Task prompt: Across the entries below, how many lines include "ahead"? Give the number and nothing else.

Provided information:
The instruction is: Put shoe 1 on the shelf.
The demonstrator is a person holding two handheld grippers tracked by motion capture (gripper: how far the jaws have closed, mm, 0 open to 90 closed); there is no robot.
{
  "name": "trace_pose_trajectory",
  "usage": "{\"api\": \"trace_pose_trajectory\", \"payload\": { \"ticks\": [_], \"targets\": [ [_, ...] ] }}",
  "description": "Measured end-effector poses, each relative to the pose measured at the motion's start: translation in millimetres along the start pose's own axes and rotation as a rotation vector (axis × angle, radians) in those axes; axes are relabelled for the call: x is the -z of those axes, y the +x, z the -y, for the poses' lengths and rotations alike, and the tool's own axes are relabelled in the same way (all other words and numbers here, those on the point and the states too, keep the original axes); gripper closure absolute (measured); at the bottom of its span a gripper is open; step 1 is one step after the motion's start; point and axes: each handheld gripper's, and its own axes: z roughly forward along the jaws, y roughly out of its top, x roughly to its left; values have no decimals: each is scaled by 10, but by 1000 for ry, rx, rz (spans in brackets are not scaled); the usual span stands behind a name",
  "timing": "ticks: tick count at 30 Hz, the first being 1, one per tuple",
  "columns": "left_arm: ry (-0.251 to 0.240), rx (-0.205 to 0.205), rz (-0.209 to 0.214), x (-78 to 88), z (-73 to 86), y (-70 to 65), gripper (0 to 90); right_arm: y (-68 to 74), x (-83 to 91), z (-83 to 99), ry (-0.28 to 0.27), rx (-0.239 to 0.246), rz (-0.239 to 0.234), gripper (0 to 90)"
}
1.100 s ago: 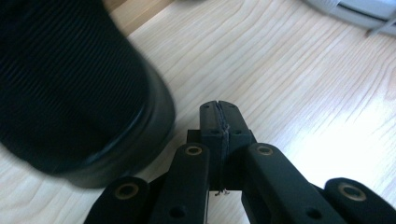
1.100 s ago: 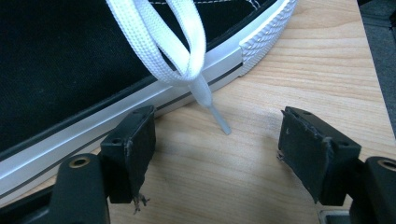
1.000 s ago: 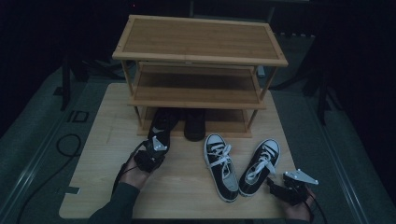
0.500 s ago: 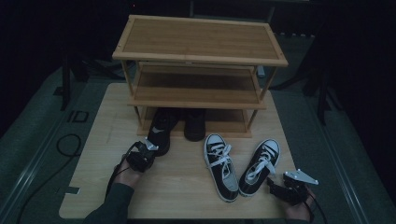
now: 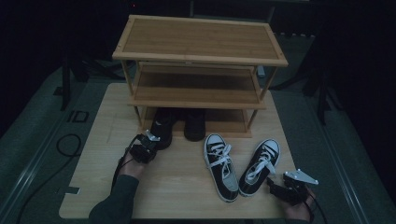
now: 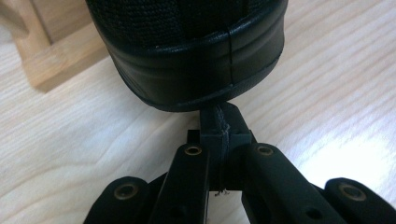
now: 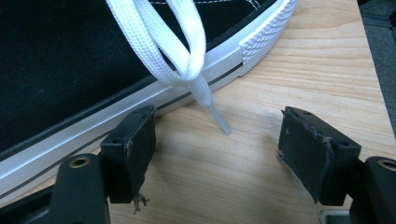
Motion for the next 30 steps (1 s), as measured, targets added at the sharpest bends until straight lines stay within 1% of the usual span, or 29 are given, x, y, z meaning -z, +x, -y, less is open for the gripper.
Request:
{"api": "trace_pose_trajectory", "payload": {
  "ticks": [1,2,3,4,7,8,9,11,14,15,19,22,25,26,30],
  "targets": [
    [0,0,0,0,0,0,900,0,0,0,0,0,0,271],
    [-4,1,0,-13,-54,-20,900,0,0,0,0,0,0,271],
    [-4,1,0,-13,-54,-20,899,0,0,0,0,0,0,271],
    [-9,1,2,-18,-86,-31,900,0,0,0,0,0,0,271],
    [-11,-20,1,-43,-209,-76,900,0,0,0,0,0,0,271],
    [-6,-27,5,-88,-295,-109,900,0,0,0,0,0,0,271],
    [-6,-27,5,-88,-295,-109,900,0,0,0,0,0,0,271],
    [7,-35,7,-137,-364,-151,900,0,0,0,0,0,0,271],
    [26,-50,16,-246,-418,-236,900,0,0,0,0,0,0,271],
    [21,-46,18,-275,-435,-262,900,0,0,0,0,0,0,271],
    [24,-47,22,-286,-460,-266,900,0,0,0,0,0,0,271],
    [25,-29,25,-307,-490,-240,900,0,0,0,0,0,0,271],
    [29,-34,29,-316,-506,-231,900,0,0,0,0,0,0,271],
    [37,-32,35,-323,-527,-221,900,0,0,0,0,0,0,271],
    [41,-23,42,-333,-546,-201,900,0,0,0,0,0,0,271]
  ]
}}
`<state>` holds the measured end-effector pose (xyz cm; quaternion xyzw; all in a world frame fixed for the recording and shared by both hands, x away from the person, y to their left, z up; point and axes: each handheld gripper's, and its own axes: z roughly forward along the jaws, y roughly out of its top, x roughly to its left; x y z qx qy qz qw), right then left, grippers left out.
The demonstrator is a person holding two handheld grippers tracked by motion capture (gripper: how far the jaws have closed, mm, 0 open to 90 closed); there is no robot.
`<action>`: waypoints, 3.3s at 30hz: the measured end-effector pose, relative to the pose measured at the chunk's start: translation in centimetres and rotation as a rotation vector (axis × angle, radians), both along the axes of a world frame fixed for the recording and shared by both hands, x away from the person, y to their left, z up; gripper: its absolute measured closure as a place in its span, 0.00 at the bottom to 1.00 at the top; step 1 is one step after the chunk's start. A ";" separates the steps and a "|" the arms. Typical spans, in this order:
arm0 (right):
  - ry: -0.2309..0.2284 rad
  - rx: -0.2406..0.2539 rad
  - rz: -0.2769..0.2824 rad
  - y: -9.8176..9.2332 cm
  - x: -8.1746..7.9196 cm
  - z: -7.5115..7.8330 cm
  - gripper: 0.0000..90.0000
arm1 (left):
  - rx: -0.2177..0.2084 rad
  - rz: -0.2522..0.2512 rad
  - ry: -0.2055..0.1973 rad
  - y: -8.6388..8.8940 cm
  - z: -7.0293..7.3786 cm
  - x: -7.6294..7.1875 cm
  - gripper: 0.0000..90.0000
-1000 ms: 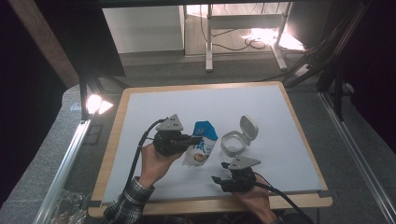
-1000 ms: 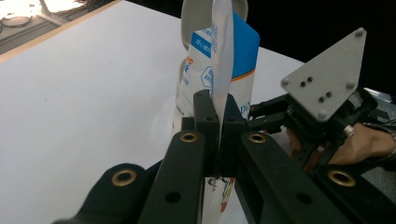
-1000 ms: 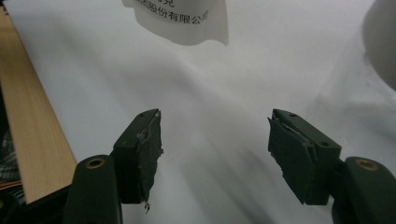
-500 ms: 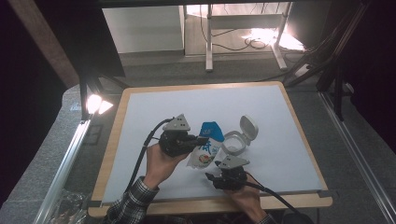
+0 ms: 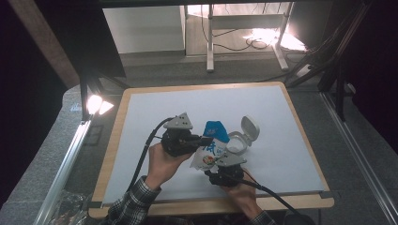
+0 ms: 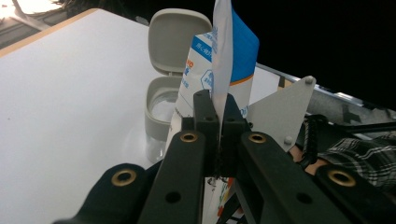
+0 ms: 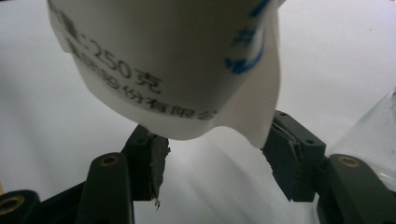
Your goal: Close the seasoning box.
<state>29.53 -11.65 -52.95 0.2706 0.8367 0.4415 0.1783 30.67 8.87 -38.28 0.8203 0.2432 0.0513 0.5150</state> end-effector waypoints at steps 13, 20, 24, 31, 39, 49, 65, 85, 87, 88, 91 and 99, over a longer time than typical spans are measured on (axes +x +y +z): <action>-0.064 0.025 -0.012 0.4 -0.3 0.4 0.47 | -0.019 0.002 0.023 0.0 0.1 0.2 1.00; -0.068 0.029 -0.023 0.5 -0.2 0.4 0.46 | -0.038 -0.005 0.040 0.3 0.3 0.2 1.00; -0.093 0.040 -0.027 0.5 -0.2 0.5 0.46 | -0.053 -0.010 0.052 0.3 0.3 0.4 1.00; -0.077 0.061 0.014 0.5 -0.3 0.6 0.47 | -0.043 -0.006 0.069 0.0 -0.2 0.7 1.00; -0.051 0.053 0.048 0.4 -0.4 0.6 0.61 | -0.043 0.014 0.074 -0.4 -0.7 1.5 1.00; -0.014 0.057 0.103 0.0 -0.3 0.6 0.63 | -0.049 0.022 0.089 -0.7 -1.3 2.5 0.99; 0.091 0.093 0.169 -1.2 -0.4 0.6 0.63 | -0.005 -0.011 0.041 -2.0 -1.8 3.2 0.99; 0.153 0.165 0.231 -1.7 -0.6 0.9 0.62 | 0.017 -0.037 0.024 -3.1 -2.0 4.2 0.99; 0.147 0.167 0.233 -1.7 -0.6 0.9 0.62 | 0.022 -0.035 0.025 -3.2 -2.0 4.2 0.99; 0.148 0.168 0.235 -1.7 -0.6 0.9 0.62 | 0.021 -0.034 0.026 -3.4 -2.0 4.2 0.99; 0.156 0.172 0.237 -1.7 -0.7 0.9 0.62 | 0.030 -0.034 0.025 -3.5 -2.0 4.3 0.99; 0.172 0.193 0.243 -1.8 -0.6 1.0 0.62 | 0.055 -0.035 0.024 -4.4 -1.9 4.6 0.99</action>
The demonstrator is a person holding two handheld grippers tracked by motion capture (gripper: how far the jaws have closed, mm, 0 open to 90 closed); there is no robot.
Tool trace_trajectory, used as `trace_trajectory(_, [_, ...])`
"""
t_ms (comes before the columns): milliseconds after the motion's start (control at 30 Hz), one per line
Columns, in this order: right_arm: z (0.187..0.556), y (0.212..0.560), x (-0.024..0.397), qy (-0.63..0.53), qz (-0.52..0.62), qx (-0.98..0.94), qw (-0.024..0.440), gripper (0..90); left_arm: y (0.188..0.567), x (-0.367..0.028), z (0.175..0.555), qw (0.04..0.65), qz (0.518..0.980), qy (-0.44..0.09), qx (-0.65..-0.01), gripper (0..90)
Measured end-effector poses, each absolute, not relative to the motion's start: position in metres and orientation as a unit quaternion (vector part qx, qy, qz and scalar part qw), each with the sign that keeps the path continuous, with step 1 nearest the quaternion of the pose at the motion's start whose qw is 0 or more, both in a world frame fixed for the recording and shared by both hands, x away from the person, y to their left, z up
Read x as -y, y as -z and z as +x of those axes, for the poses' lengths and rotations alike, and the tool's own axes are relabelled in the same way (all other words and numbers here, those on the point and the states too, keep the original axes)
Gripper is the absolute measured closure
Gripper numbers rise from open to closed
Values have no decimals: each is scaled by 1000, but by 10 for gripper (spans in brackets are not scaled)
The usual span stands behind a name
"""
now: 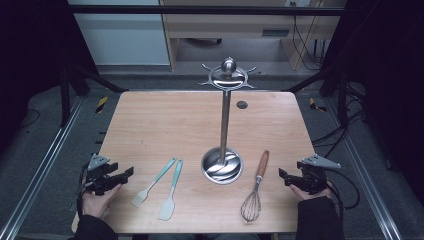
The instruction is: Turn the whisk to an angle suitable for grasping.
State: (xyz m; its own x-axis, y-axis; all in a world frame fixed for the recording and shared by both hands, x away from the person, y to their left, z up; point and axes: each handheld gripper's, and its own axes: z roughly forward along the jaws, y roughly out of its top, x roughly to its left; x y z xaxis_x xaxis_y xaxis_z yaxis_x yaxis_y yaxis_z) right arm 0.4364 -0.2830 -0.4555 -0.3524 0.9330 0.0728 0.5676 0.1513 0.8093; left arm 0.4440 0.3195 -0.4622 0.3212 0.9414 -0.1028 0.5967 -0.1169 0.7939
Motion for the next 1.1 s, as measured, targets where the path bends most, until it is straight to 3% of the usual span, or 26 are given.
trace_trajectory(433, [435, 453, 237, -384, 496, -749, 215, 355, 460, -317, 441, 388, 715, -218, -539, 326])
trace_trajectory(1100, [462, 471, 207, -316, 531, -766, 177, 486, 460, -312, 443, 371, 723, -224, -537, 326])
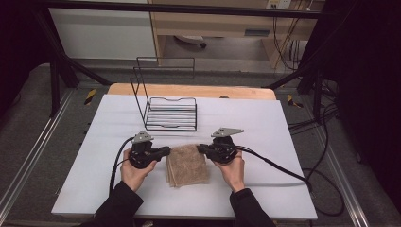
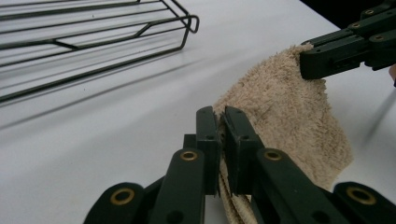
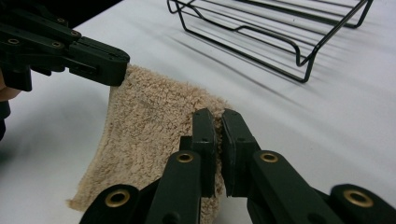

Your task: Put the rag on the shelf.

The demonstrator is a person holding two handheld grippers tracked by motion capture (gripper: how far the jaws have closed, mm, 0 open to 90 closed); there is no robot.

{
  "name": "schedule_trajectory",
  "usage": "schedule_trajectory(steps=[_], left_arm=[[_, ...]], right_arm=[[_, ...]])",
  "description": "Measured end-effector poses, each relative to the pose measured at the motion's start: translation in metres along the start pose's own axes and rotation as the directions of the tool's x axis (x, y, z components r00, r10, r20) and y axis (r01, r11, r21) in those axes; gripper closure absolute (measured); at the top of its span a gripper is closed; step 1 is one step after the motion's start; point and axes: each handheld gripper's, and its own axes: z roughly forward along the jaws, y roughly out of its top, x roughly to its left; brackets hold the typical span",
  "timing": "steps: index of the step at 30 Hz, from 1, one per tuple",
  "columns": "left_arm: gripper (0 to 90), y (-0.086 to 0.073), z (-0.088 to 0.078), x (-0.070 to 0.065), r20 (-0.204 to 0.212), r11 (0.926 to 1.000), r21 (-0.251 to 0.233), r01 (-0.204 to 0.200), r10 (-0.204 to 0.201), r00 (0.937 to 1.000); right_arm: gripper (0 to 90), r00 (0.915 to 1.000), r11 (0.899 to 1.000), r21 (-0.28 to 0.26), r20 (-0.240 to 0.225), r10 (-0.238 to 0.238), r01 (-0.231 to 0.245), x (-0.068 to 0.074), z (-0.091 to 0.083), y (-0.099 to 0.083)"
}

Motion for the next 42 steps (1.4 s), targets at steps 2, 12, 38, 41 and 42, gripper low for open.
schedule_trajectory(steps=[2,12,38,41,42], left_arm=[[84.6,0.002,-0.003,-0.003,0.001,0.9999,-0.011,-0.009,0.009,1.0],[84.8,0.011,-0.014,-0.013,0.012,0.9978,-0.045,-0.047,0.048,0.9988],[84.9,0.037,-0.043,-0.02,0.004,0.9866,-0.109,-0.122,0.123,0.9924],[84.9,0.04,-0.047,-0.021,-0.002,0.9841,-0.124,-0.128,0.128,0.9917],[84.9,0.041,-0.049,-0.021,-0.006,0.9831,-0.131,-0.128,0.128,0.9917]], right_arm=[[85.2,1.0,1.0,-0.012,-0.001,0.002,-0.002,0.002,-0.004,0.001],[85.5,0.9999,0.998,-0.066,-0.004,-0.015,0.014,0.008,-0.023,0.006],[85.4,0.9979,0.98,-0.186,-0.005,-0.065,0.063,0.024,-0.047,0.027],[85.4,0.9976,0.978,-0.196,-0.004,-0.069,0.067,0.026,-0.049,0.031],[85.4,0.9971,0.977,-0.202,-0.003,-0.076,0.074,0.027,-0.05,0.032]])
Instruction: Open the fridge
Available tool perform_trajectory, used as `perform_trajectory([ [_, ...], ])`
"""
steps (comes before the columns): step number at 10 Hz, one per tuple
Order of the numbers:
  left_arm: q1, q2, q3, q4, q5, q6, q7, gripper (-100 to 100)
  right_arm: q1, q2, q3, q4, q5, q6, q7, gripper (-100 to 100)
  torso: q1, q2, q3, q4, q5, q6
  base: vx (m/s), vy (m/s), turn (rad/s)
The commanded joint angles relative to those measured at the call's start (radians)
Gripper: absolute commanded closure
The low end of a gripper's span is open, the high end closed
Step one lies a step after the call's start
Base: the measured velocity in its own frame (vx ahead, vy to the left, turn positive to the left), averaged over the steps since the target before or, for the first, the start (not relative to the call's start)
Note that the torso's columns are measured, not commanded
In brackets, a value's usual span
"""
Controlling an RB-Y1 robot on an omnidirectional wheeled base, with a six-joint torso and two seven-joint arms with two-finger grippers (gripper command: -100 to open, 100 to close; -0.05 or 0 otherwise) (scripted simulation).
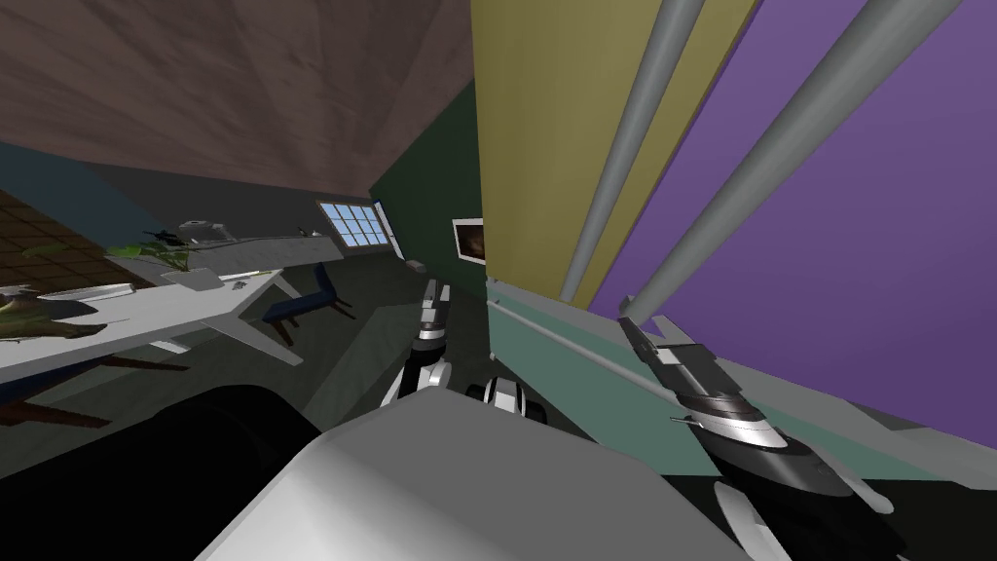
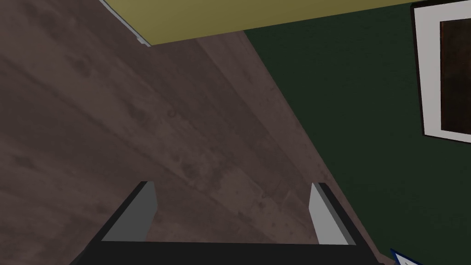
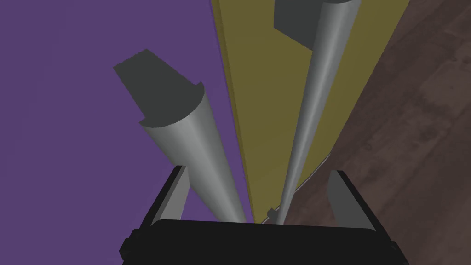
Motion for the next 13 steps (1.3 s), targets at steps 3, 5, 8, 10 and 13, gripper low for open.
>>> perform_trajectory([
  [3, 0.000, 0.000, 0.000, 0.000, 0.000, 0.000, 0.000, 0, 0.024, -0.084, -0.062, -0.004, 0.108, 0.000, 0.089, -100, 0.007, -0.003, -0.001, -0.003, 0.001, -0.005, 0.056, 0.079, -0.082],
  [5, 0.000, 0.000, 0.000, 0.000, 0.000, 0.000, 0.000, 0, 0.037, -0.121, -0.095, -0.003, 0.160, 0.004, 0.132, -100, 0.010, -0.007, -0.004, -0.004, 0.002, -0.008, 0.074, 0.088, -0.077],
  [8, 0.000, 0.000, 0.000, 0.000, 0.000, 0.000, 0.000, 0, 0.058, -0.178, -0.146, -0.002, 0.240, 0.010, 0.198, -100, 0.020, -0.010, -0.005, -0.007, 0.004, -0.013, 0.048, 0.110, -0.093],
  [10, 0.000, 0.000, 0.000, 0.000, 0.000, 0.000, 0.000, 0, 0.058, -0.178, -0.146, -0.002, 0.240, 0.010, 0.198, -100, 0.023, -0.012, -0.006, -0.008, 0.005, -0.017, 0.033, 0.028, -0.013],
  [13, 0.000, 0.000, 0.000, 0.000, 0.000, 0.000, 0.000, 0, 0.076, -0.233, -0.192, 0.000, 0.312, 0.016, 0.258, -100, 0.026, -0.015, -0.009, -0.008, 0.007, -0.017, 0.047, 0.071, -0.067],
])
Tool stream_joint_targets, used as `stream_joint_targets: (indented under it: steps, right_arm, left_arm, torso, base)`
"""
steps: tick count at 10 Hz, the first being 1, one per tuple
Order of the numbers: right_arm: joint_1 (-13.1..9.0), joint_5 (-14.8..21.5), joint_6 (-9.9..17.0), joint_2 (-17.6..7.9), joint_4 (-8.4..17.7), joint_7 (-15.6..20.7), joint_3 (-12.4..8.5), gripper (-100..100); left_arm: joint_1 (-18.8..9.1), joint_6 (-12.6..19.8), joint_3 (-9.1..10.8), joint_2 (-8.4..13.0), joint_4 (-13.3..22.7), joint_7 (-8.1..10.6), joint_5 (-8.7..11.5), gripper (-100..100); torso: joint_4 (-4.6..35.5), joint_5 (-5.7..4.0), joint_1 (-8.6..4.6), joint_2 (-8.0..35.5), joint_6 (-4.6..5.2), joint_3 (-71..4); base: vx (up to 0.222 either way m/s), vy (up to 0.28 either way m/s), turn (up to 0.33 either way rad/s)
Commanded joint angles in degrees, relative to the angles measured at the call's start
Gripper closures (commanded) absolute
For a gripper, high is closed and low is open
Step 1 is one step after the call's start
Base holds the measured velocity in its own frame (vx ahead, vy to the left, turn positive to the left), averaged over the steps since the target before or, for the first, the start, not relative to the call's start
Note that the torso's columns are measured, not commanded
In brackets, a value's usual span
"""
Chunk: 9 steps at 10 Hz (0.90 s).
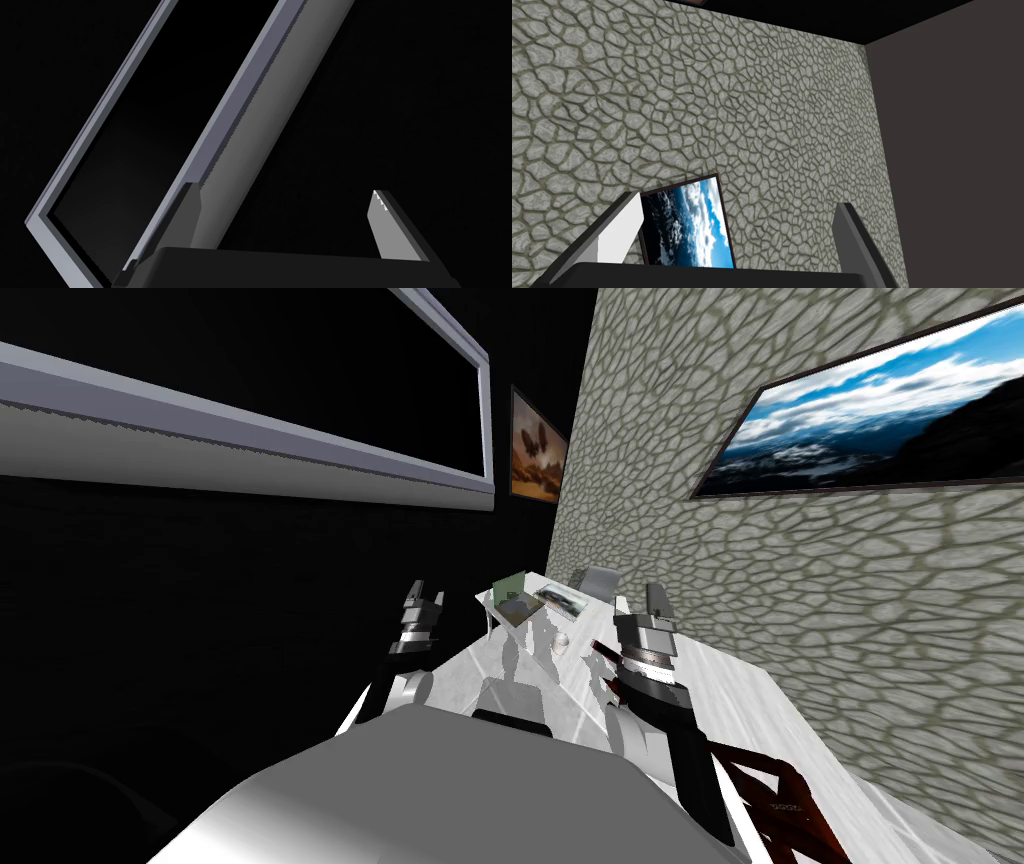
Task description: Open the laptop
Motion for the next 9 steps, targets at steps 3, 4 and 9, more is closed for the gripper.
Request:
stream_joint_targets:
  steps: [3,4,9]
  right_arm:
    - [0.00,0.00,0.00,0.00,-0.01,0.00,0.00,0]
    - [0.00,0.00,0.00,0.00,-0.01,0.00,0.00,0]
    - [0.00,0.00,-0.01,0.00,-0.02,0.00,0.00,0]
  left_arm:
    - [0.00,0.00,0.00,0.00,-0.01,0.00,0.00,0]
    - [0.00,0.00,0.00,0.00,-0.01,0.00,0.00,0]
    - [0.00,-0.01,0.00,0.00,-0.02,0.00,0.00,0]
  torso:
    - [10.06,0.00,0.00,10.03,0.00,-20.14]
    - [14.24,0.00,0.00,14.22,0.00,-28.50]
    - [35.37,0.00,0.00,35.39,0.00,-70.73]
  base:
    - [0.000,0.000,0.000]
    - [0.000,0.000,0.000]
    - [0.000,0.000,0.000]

Your solution: 2